While prospects of a deficient monsoon may be emerging as first major test for Narendra Modi-led NDA government that had a sweet run primarily driven by softening in commodity prices, the month of May also saw the Foreign Institutional Investors (FII)—the largest participant in stock market rally since Modi was anointed as Bharatiya Janata Party’s (BJP) prime ministerial candidate — emerge as net sellers in the Indian capital markets (debt and equity combined) for the first time in 21 months.
In May 2015, the combined net FII outflow from debt and equity market amounted to Rs 14,262 crore. It is the first time since August 2013 (net outflow of Rs 15,696 crore) that the aggregate net flow in a month has been negative. However, in isolation, there have been instances of net outflows from domestic equities (in October 2014) and debt market (on four occasions) over the 20-month period.
The strong inflow of FII money and rally in stock markets closely coincides with the anointment of Narendra Modi as the BJP’s prime ministerial candidate for the 2014 Lok Sabha polls in September 2013.
In the 20-month period between September 2013 and April 2015, while the aggregate net inflow into the Indian capital markets stood at Rs 3,84,233 crore (over $61 billion) the inflows into equity and debt markets separately amounted to Rs 1,98,210 crore (over $31 billion) and Rs 1,86,022 crore (over $30 billion) respectively.
With support from strong FII inflow, between September 2013 and April 2015, the benchmark Sensex at the BSE too jumped over 45 per cent.
May 2015, however, turned into an aberration and both the equities and debt markets witnessed net FII outflow amounting to Rs 5,768 crore and Rs 8,504 crore.
While volatility in global markets and a rise in global crude prices played a role in decline in investor sentiment, the government’s move to issue tax notices to FIIs for capital gains made over the past years fuelled FII’s concerns and they rushed to withdraw money from the Indian markets.
Other than this, there has been disquiet over growth rate of Indian economy and the impact of deficient monsoon on it.

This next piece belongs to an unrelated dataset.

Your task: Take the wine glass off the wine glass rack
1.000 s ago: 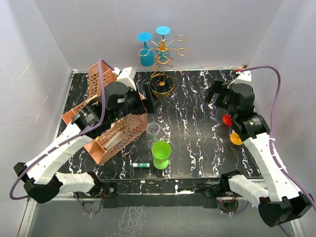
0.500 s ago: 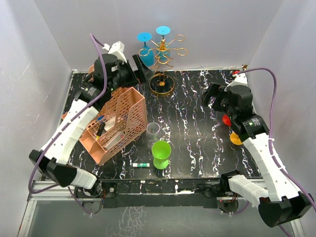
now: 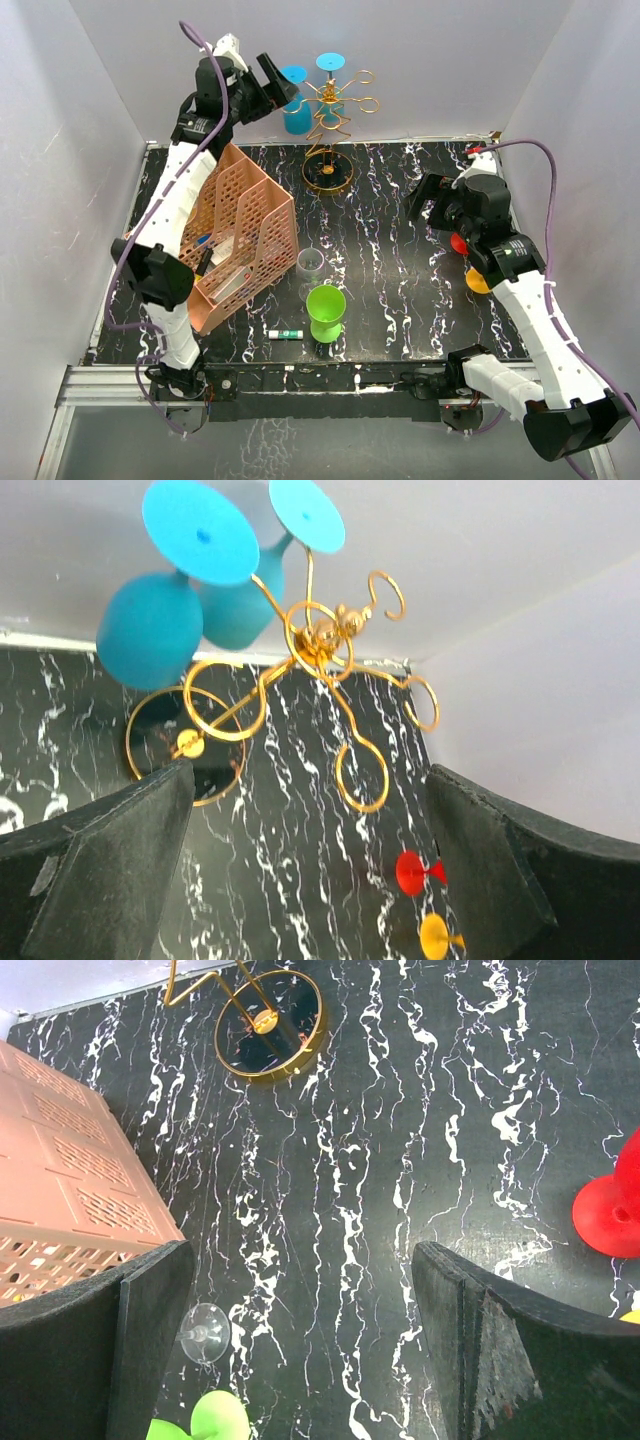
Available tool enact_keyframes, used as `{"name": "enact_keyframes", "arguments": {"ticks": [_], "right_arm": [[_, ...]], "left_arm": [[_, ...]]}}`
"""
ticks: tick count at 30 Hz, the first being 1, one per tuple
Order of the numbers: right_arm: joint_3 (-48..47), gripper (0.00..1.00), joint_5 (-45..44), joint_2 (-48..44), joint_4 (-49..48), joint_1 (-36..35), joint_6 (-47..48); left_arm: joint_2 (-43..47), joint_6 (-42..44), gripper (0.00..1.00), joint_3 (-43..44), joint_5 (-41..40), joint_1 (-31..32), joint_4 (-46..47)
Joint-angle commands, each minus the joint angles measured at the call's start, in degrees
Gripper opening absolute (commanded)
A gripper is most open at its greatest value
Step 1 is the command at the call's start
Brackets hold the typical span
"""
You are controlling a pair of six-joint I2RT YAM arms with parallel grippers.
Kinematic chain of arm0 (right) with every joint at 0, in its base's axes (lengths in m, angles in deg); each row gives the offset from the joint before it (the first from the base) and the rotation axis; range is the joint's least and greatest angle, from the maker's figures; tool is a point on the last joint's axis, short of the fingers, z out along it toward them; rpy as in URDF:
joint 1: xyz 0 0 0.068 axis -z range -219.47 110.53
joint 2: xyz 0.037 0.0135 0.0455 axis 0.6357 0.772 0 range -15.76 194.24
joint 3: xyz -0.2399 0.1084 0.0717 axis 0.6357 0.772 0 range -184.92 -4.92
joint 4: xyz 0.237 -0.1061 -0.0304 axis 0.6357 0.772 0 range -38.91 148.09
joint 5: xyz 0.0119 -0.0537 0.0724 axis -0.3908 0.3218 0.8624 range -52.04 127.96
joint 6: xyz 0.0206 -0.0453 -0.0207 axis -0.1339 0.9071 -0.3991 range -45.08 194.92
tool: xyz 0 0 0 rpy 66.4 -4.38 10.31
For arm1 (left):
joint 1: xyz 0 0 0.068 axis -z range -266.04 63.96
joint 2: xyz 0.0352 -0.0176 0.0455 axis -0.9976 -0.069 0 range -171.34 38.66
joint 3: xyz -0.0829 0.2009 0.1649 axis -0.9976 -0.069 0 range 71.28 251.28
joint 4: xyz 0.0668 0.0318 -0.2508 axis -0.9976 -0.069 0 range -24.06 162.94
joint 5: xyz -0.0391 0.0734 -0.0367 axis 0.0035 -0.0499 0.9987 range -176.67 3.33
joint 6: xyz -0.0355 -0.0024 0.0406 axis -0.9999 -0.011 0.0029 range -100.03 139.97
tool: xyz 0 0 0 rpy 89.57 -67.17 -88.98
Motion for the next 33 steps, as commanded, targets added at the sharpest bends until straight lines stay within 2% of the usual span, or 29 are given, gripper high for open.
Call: {"name": "enact_keyframes", "arguments": {"ticks": [1,6,12,16,21,33], "right_arm": [[0.1,0.99,0.0,0.6,-2.4,-0.3,-0.1],[-0.4,0.99,0.3,1.6,-3.0,-0.4,-0.5],[-0.8,0.99,-0.5,2.4,-3.2,-0.3,-0.1],[-0.4,0.99,-1.0,2.7,-3.2,-0.3,0.3],[-0.4,0.99,-1.1,3.7,-3.3,-0.3,0.1],[0.1,0.99,0.2,4.3,-3.7,-0.3,-0.4]], "left_arm": [[-5.5,1.6,0.97,9.0,-2.3,-0.4,0.7],[-12.2,0.6,0.96,15.9,-7.8,-1.2,1.7],[-19.1,-2.1,0.94,21.7,-7.8,-3.3,5.8],[-22.5,-4.1,0.94,22.4,-7.6,-4.0,10.7],[-26.8,-8.3,0.88,25.1,-3.3,-4.1,14.9],[-18.6,-2.9,0.9,14.3,1.2,-2.1,15.7]]}}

On Tuesday, the Reserve Bank of India Governor Raghuram G Rajan also highlighted RBI’s concern over inflation, volatile crude prices and other global factors that may have an impact on inflation. He also hinted at a possible pause over further cuts in repo rate. While foreign institutional investments have already been trading weak in the Indian equities, fresh concerns over monsoon has pulled the markets down over the last few trading sessions. Over the last four trading sessions the Sensex fell 1080 points or 3.9 per cent.